MADRID, Spain, MAY 1, 2001 (Zenit.org).- Two religious superiors have asked John Paul II to proclaim St. Benedict Menni the universal patron of volunteers.
Pascual Piles, superior general of the Hospitaller Order of St. John of God, and Sister Maria Camino Agos, superior general of the Hospitaller Sisters of the Sacred Heart of Jesus, made their plea in a joint letter addressed to the Holy Father, on the occasion of the U.N. International Year of Volunteers.
The two religious superiors point out that St. Benedict Menni “has the right to be considered for presentation as patron of volunteers, both because his vocation as a Hospitaller religious of the Brothers of St. John of God arose while he was a volunteer in Milan, among the wounded of the battle of Magenta (1859), and later, when already a religious, he worked for three years in the battle fields of northern Spain as a Red Cross volunteer, having received the encouragement and blessing of Pius IX in January of 1874.”
In the latest issue of Hospitallers magazine, Sister Agos wrote that St. Benedict Menni “was outstanding for his personal and generous offering of himself in moments of social crises, even beyond the borders of his native country; moreover, he coaxed and lead the religious of the Order of St.

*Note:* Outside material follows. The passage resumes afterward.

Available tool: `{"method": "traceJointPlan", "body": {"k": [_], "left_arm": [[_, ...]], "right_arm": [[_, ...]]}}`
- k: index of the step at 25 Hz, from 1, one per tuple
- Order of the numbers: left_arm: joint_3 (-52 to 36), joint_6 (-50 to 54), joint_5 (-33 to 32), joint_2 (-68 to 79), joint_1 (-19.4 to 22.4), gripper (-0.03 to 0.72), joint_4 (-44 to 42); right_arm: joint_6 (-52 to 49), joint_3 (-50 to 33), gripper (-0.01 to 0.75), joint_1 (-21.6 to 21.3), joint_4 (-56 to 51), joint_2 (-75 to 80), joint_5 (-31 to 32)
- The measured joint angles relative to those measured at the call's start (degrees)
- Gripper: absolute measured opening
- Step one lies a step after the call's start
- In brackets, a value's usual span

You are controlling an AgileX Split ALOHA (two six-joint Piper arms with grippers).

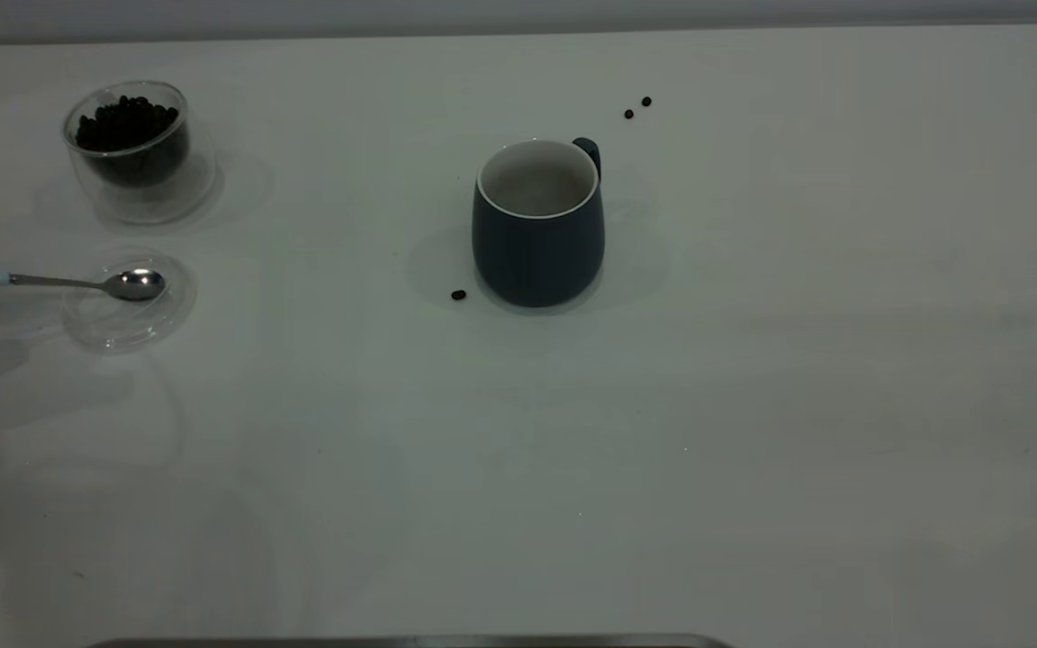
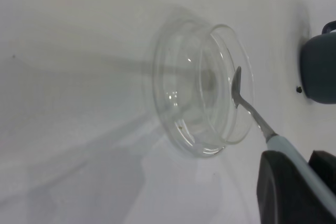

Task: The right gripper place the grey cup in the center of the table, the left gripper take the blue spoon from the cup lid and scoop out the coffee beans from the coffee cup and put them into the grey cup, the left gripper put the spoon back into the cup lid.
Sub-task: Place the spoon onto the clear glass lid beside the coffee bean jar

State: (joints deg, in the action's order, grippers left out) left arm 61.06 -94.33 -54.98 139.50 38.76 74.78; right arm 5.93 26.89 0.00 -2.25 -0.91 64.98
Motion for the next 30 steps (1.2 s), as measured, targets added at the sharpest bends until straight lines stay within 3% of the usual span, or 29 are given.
{"method": "traceJointPlan", "body": {"k": [13,23,30], "left_arm": [[0.0,0.0,0.1,0.0,0.0,0.141,1.5],[0.0,0.2,1.3,0.0,0.0,0.281,2.6],[0.0,0.2,1.4,0.0,0.0,0.335,2.7]], "right_arm": [[0.0,0.0,0.461,0.0,0.0,0.0,0.0],[0.0,0.0,0.461,0.0,0.0,0.0,0.0],[0.0,0.0,0.461,0.0,0.0,0.0,0.0]]}}
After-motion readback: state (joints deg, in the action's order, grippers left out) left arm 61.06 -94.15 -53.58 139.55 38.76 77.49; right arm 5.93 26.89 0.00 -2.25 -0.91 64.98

John of God, to which he belonged, and the Hospitaller Sisters founded by him, to be involved in risky campaigns.”
Angel Hercules Menni y Figini was born in Milan in 1841 and died in France in 1914. He was a volunteer during the Franco-Austrian war, the Carlist war in Spain, and during the last cholera epidemic that scourged the Iberian peninsula in 1885. In this instance, he organized a corps of volunteers to meet the emergency.
During Italy´s War of Independence, the cruel battle of Magenta was fought just a few kilometers from Milan, where a great number of wounded arrived. Angel Menni and some of his friends would go to the train station and work as volunteers in carrying the wounded from the platforms to ambulances and private coaches.

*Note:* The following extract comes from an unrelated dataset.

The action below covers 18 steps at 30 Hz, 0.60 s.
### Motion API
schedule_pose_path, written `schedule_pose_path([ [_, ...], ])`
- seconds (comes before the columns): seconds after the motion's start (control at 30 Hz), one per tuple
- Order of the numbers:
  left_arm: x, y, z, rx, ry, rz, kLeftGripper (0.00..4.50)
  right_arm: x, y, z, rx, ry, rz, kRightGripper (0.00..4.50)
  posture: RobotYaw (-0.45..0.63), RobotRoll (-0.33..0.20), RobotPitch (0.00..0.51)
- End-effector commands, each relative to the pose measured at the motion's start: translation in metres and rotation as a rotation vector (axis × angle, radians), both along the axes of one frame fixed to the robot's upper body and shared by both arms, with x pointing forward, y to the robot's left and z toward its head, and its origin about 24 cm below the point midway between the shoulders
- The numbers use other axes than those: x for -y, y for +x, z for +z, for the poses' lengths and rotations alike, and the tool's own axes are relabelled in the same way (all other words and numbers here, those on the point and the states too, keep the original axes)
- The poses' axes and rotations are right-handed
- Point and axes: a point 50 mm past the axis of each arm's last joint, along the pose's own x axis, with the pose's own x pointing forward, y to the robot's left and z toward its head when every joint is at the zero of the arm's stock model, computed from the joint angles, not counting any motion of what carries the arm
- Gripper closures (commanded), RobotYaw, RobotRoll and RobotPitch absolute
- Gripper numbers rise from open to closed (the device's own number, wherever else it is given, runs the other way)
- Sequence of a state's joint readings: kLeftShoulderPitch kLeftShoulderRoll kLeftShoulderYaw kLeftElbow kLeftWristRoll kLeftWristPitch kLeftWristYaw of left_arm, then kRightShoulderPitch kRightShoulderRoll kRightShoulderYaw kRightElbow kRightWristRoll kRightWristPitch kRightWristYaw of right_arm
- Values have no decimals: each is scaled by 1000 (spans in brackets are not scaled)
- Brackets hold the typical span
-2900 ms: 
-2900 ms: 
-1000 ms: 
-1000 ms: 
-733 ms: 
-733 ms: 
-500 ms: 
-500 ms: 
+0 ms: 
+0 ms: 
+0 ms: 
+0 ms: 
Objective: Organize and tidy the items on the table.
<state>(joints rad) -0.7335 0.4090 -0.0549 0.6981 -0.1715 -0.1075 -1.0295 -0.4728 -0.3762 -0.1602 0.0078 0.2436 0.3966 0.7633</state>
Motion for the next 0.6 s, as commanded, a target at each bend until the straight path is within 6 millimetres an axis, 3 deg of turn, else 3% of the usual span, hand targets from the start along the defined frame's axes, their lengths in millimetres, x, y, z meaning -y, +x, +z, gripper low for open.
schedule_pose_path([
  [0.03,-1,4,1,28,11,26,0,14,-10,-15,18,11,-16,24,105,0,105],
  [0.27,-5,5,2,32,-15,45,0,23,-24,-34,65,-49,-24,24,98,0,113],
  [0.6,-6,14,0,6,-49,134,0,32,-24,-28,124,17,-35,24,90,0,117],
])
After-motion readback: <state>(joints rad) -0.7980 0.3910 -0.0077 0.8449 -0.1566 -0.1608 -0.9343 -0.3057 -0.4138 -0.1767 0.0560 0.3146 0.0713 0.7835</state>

He entered the Order of Brothers of St. John of God on May 1, 1860. Having restored the order in Spain, Benedict Menni asked his superiors in Rome for permission to join the Red Cross as a volunteer (1873-1876), and, as a nurse, to help the wounded of the third Carlist war being fought in Spain. As a result, Benedict Menni was permitted to use the Red Cross insignia and flag.

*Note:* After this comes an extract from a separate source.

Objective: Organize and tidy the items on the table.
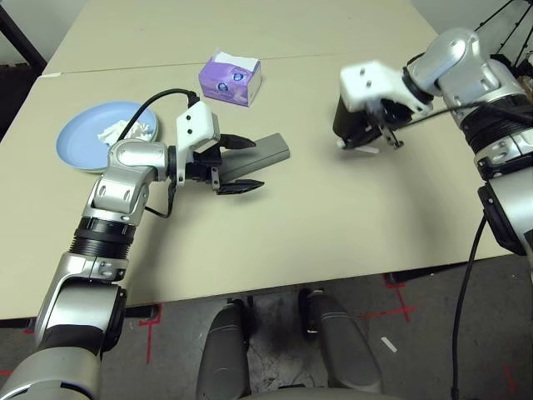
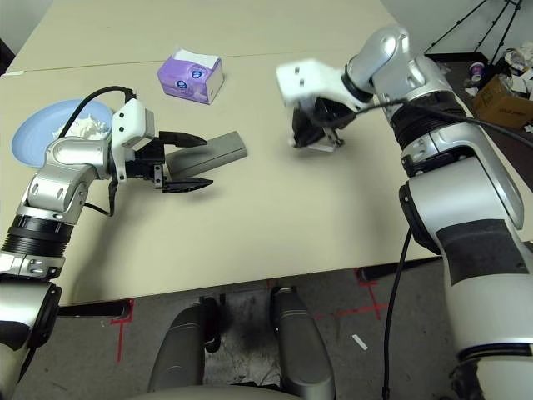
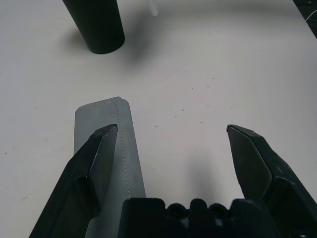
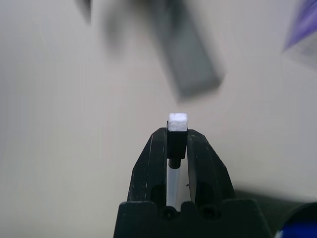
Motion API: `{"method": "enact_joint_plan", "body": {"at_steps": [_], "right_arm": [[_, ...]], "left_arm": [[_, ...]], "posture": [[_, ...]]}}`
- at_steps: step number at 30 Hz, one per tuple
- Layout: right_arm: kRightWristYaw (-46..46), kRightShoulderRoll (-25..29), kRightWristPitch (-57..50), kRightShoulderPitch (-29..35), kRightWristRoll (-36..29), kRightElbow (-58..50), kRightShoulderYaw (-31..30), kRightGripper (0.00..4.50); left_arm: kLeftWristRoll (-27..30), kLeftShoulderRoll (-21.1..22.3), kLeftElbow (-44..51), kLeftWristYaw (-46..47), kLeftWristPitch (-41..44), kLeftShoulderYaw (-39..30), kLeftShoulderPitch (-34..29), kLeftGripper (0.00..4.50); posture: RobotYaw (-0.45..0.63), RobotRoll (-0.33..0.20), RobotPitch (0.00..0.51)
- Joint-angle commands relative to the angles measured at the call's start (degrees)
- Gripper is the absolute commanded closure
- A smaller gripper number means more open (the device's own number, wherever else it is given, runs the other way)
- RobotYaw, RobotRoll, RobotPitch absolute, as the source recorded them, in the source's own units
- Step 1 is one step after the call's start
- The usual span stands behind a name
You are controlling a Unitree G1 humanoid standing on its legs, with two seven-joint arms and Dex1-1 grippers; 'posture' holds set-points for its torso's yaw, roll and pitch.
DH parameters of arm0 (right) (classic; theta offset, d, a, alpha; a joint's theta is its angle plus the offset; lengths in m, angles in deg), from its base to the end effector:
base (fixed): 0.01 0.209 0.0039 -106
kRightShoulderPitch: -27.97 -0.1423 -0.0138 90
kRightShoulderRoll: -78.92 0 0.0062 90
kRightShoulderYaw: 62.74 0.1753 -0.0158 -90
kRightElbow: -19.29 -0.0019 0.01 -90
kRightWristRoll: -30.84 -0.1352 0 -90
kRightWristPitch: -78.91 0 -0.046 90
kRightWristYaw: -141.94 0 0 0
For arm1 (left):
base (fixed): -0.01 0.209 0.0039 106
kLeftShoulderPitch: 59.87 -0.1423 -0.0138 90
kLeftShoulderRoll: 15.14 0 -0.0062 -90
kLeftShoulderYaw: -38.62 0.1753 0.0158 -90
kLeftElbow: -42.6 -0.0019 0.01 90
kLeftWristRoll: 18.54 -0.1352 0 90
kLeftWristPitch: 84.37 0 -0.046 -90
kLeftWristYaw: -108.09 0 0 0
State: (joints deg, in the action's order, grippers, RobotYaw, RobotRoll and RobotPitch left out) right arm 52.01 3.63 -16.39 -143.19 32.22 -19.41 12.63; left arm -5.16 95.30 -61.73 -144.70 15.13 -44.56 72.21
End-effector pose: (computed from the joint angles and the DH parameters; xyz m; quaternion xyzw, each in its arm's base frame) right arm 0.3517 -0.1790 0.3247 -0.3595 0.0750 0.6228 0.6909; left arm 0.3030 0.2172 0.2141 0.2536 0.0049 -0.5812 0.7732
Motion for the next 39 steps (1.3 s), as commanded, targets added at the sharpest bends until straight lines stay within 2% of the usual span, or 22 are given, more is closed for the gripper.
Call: {"method": "enact_joint_plan", "body": {"at_steps": [1,5,10,14,19,25,31,39], "right_arm": [[-5.3,-0.4,-6.8,2.6,-6.3,-3.9,7.3,4.08],[-18.3,-2.8,-10.7,7.9,-15.3,-9.5,19.8,4.08],[-31.6,-6.5,-10.6,16.3,-19.6,-19.9,26.4,4.08],[-38.0,-8.4,-8.8,20.8,-20.5,-25.6,27.5,4.08],[-42.9,-8.1,-5.2,21.2,-21.1,-25.9,28.6,4.08],[-43.5,-5.7,-5.6,20.2,-22.9,-26.0,28.9,4.08],[-44.4,-0.8,-4.4,18.0,-23.5,-24.0,30.8,4.08],[-44.0,2.3,-5.6,20.9,-23.6,-26.4,30.0,4.08]], "left_arm": [[0.4,0.3,1.4,-0.8,0.2,0.3,-1.2,0.00],[0.5,0.5,1.7,-1.0,0.3,0.2,-1.5,0.00],[0.5,0.7,1.7,-1.2,0.4,0.1,-1.6,0.00],[0.5,0.7,2.0,-1.1,0.7,0.1,-1.8,0.00],[0.4,0.8,2.2,-0.9,0.7,0.1,-2.0,0.00],[0.3,0.8,2.2,-0.8,0.8,0.1,-2.3,0.00],[0.2,0.6,1.5,-0.8,0.5,0.2,-1.9,0.00],[0.0,0.3,0.6,-0.9,-0.1,0.3,-1.3,0.00]], "posture": [[-0.06,0.000,0.195],[-0.06,0.000,0.190],[-0.07,0.000,0.188],[-0.06,0.000,0.188],[-0.06,0.000,0.188],[-0.07,0.000,0.188],[-0.08,0.000,0.187],[-0.09,0.000,0.188]]}}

Benedict Menni, the restorer of the Hospitaller Order in Spain, and founder of the Congregation of Hospitaller Sisters of the Sacred Heart of Jesus in Ciempozuelos, Madrid, in 1881 for care of the mentally ill, was beatified June 23, 1985, and canonized Nov. 21, 1999, by John Paul II, who said: “St. Benedict Menni discovered his vocation precisely when he was engaged in volunteer work in Milan.”